## ACTIVITY
Of the lines listed below, return exactly those that run from the line containing "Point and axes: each" through the line containing "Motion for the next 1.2", both included.

## TASK DATA
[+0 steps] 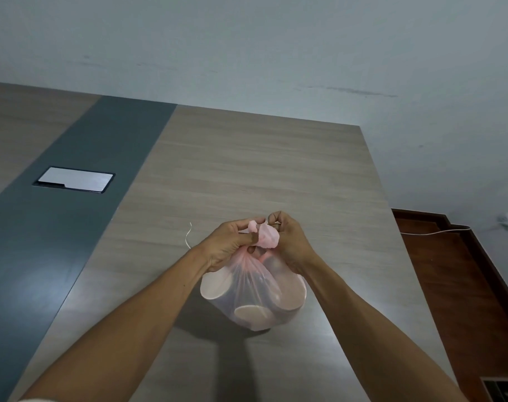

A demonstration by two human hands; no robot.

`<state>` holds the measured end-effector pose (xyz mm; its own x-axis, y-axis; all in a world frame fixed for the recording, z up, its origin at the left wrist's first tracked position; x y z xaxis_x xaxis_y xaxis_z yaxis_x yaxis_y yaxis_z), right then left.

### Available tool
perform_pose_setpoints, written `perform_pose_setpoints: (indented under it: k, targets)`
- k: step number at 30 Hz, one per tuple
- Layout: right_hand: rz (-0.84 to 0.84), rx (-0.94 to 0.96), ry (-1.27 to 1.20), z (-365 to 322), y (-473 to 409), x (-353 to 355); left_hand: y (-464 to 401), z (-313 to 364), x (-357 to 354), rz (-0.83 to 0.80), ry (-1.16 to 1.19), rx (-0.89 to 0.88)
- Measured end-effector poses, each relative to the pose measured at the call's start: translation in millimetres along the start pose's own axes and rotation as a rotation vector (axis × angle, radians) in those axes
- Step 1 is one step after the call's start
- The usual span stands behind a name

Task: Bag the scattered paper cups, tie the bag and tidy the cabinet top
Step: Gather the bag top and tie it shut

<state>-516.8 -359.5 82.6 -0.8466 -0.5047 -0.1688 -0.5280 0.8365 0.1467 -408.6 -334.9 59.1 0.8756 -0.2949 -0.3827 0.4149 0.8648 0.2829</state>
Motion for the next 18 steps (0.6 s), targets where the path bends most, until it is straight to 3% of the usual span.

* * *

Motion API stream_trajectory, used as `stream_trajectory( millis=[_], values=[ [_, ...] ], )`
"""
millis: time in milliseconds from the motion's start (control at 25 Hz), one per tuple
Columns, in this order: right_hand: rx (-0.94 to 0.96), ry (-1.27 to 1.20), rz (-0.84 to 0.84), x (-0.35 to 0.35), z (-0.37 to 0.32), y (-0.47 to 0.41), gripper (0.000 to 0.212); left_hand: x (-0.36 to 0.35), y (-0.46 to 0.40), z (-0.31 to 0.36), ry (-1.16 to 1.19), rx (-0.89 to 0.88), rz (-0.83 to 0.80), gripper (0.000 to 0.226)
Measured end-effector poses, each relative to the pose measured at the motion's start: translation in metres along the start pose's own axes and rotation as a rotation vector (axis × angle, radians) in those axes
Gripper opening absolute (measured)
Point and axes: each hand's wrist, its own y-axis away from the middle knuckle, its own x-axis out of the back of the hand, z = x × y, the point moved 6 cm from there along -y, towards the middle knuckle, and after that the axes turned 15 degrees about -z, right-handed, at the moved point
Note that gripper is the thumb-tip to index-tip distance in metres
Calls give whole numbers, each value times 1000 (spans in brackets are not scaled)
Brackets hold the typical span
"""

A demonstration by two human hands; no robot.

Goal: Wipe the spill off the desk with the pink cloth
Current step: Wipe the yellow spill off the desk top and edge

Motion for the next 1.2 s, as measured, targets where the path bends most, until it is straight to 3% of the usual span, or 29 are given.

## ANSWER TO THIS TASK
Point and axes: each hand's wrist, its own y-axis away from the middle knuckle, its own x-axis out of the back of the hand, z = x × y, the point moved 6 cm from there along -y, towards the middle knuckle, and after that the axes turned 15 degrees about -z, right-handed, at the moved point
Note that gripper is the thumb-tip to index-tip distance in metres
Calls give whole numbers, each value times 1000 (spans in brackets are not scaled)
Brackets hold the typical span
"""

A demonstration by two human hands; no robot.

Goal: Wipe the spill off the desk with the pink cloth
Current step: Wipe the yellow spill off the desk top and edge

Motion for the next 1.2 s, as measured, targets where the path bends most, until it is straight to 3% of the usual span, or 29 are given.

Work on this exercise is now complete.